Mortgages

Nvidia Could Appease Investors Despite Dark Markets


The world’s major stock markets dimmed by $3 trillion in August. But AI heavyweight Nvidia might just be shining bright enough to lighten up investors’ moods.

What happened last week?

US

  • Chipmaker Nvidia announced quarterly results that blew past investors’ expectations.

Europe

  • Mining giant BHP announced its lowest annual profit in three years.
  • Fresh data showed homeowners in the UK have been slashing their asking prices to sell their properties.
  • Activity in the services sector – that’s retail, leisure, and “professional skills” like accounting – fell short of economists’ predictions in the UK, eurozone, and the US in August.

Asia

  • Chinese internet giant Baidu announced encouraging quarterly results.

What does all this mean?

Investors’ hands were trembling this month. No surprise, given the combination of stubbornly high eurozone inflation, mounting evidence of China’s economic stuttering, and previous stronger-than-expected US economic updates that made more hikes look more likely. So they nervously retreated: in just the first three weeks of August, the US’s S&P 500, Europe’s Stoxx 600, and China’s CSI 300 collectively lost $3 trillion in value. For context, that’s equal to the UK’s entire FTSE 100.

China’s long been the world’s growth engine, so its rocky state this year is giving the global economy the shakes. Mining company BHP, for example, relies on steel-hungry Chinese construction to eat up its iron ore. So when China stepped back from the building sites, not least due to ongoing trouble in its rattled property sector, BHP was stuck with a bleeding hole in its demand funnel and deflating prices for its commodities. The result: weaker than expected earnings.

Baidu cushioned the blow, mind you. China’s answer to Google revealed its fastest rate of revenue growth in two years, partly thanks to businesses eagerly ramping up post-lockdown ad campaigns.

There’s no guarantee those ads will pay off, though. Consumer spending’s held up through escalating interest rates so far, but now that Americans have used up their pandemic savings and student loan repayments are set to resume, they may well pull back their spending on nice-to-haves. Potentially foreshadowing that was fresh data out last week, showing that activity in the services sector shrank in the UK and eurozone in August and barely grew Stateside.

Budgets are tightening in the UK too, especially for homeowners with flexible mortgages. See, British mortgage rates aren’t set in stone for as long as they are in the US. Higher interest rates, then, have a lot of homeowners looking to downsize and lock in more manageable mortgages. But with buyers short on cash too, hopeful sellers are having to slash their asking prices – and that’s pulling the market as a whole down.

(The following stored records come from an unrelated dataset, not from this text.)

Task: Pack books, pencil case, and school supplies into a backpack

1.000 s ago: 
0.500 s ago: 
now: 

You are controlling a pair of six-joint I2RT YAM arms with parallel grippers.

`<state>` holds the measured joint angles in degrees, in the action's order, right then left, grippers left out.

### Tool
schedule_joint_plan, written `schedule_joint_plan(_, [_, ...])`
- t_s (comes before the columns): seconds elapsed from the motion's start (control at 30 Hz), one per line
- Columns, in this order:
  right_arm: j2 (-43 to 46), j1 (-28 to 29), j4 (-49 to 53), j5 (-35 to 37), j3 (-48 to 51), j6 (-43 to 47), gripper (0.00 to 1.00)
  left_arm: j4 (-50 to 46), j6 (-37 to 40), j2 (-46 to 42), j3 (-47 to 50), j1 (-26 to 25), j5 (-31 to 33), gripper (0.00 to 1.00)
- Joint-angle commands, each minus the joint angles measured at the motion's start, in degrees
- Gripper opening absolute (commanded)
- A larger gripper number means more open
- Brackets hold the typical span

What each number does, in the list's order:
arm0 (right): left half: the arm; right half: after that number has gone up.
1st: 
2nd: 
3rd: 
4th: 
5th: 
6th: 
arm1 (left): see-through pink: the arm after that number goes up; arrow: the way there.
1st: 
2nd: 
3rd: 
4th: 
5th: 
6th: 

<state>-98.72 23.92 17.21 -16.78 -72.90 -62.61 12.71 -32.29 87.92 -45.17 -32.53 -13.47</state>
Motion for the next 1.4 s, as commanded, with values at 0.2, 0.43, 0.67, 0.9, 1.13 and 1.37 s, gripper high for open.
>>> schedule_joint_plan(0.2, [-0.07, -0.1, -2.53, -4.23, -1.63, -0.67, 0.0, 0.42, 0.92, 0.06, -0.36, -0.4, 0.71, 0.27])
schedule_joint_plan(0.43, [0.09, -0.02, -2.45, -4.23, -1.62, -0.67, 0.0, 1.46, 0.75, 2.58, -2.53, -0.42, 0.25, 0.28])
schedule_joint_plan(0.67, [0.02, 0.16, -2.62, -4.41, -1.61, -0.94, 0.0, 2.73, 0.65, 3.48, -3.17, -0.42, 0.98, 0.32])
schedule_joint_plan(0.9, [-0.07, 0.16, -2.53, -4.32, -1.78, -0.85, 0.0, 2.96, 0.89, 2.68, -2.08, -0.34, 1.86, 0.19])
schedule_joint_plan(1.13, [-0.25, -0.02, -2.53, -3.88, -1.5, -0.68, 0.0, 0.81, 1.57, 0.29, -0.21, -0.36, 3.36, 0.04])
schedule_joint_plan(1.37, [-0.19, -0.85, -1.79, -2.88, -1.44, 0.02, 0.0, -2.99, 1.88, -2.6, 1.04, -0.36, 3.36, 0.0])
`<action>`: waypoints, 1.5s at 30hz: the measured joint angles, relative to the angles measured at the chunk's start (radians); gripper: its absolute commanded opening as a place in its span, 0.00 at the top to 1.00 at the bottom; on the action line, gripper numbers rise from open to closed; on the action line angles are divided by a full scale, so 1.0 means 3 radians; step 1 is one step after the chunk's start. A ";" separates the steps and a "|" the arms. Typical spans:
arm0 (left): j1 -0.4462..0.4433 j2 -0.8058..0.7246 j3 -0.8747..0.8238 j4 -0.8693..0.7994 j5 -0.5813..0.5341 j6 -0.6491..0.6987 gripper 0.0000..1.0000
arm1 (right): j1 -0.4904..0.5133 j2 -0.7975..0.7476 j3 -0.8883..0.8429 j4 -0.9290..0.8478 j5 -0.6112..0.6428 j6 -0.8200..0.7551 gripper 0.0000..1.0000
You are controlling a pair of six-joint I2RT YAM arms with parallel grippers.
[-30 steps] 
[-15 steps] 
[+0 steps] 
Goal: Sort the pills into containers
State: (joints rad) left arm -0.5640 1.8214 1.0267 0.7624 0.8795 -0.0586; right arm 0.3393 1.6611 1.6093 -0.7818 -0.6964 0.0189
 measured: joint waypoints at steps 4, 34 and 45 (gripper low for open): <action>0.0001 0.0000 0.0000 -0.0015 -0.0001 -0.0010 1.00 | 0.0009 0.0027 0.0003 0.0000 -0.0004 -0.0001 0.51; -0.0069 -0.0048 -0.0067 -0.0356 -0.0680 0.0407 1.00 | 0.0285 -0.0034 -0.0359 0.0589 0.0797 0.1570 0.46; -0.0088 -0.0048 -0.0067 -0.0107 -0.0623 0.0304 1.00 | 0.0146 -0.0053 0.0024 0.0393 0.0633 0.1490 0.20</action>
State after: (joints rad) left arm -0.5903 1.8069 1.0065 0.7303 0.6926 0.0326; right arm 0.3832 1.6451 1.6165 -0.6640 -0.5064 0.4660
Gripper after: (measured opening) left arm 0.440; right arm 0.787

This week’s focus: AI’s still powering Nvidia

Nvidia’s stock had risen almost 230% this year ahead of its second-quarter results announcement, making last week’s earnings report one of the most anticipated in recent history. And the AI-focused chipmaker didn’t disappoint: it revealed revenue 20% higher, profit 33% higher, and a sales forecast for this quarter 27% higher than analysts’ forecasts – initially sending the stock price up another 7%.

Nvidia’s recent success is a classic case of supply and demand working in a company’s favor. There aren’t enough of Nvidia’s AI chips to go around, so customers are ordering double or triple the amount they need in the hopes of getting the number they actually want. That cycle won’t last forever, it’s true. Still, investors seem confident that Nvidia’s future in the AI market is secure enough to keep the firm thriving even after supply and demand balances out.

Retail investors don’t seem as sold: one-third think AI is “overhyped” right now, which might encourage them to check out lesser-known ways to play the theme. Well, this could be one: Supermicro provides high-performance servers that run on advanced Nvidia chips – and it’s already massively benefiting from the AI wave. In Asia, companies that supply Nvidia like Ibiden, and server firms Unimicron, Shinko Electric Industries, and Kinsus could also cash in from Nvidia’s momentum.

The week ahead

  • Monday: Australia retail sales (July).
  • Tuesday: Japan unemployment rate (July), US consumer confidence (August). Earnings: Hewlett Packard.
  • Wednesday: Eurozone economic sentiment (August). Earnings: CrowdStrike, Salesforce.
  • Thursday: Japan retail sales (July), eurozone inflation (August), and unemployment rate (July). Earnings: Broadcom.
  • Friday: US labor market report (August), Canada economic growth (Q2).